The authors tackled the problem of analyzing the asymptotic risk of overparameterized likelihood models, including deep neural networks, by deriving a general upper bound that captures double descent and regularized risk curves, and validated it with real-data experiments on parallel deep neural networks.

We investigate the asymptotic risk of a general class of overparameterized likelihood models, including deep models. The recent empirical success of large-scale models has motivated several theoretical studies to investigate a scenario wherein both the number of samples, $n$, and parameters, $p$, diverge to infinity and derive an asymptotic risk at the limit. However, these theorems are only valid for linear-in-feature models, such as generalized linear regression, kernel regression, and shallow neural networks. Hence, it is difficult to investigate a wider class of nonlinear models, including deep neural networks with three or more layers. In this study, we consider a likelihood maximization problem without the model constraints and analyze the upper bound of an asymptotic risk of an estimator with penalization.
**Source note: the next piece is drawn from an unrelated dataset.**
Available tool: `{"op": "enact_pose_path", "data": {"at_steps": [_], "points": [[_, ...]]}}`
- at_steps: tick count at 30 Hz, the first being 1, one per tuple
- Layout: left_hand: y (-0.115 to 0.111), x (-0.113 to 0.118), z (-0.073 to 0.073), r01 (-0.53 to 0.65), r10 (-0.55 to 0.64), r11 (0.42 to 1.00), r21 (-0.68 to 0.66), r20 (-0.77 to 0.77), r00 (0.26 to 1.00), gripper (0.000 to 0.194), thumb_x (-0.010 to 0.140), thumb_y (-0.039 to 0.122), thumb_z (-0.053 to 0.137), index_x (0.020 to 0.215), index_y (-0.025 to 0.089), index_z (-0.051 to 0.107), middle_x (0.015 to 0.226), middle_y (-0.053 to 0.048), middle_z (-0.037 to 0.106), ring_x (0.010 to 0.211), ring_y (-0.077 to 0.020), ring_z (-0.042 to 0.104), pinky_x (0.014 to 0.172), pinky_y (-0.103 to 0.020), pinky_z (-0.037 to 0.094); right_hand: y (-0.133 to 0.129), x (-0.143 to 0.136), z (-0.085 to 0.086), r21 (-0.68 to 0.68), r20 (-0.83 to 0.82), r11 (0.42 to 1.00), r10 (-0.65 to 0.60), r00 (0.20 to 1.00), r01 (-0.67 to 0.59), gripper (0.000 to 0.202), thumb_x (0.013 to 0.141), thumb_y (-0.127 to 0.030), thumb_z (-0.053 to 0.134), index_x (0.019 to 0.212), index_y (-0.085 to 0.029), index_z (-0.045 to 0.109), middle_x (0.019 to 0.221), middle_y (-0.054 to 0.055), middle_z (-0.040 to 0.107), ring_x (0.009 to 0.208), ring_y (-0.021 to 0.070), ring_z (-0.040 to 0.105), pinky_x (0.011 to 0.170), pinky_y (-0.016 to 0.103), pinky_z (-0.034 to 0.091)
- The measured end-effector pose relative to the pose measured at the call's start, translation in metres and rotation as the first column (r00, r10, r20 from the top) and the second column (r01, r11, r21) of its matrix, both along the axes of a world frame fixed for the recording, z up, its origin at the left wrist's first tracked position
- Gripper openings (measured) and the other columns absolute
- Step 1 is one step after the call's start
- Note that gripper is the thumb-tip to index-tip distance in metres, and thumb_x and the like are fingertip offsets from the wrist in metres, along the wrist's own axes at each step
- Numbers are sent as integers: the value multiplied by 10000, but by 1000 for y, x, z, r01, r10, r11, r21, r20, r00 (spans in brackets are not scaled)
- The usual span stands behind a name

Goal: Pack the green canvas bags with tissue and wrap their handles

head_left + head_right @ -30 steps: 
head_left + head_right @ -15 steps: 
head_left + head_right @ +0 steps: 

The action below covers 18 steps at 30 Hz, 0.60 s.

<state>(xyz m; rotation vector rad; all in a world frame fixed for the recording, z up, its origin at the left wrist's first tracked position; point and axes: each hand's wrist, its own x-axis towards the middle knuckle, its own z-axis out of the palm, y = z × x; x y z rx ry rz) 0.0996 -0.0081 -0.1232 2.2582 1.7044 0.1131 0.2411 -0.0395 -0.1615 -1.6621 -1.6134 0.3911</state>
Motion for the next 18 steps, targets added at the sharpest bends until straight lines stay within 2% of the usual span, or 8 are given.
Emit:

Technically, we combine a property of the Fisher information matrix with an extended Marchenko-Pastur law and associate the combination with empirical process techniques. The derived bound is general, as it describes both the double descent and the regularized risk curves, depending on the penalization. Our results are valid without the linear-in-feature constraints on models and allow us to derive the general spectral distributions of a Fisher information matrix from the likelihood. We demonstrate that several explicit models, such as parallel deep neural networks, ensemble learning, and residual networks, are in agreement with our theory. This result indicates that even large and deep models have a small asymptotic risk if they exhibit a specific structure, such as divisibility. To verify this finding, we conduct a real-data experiment with parallel deep neural networks. Our results expand the applicability of the asymptotic risk analysis, and may also contribute to the understanding and application of deep learning.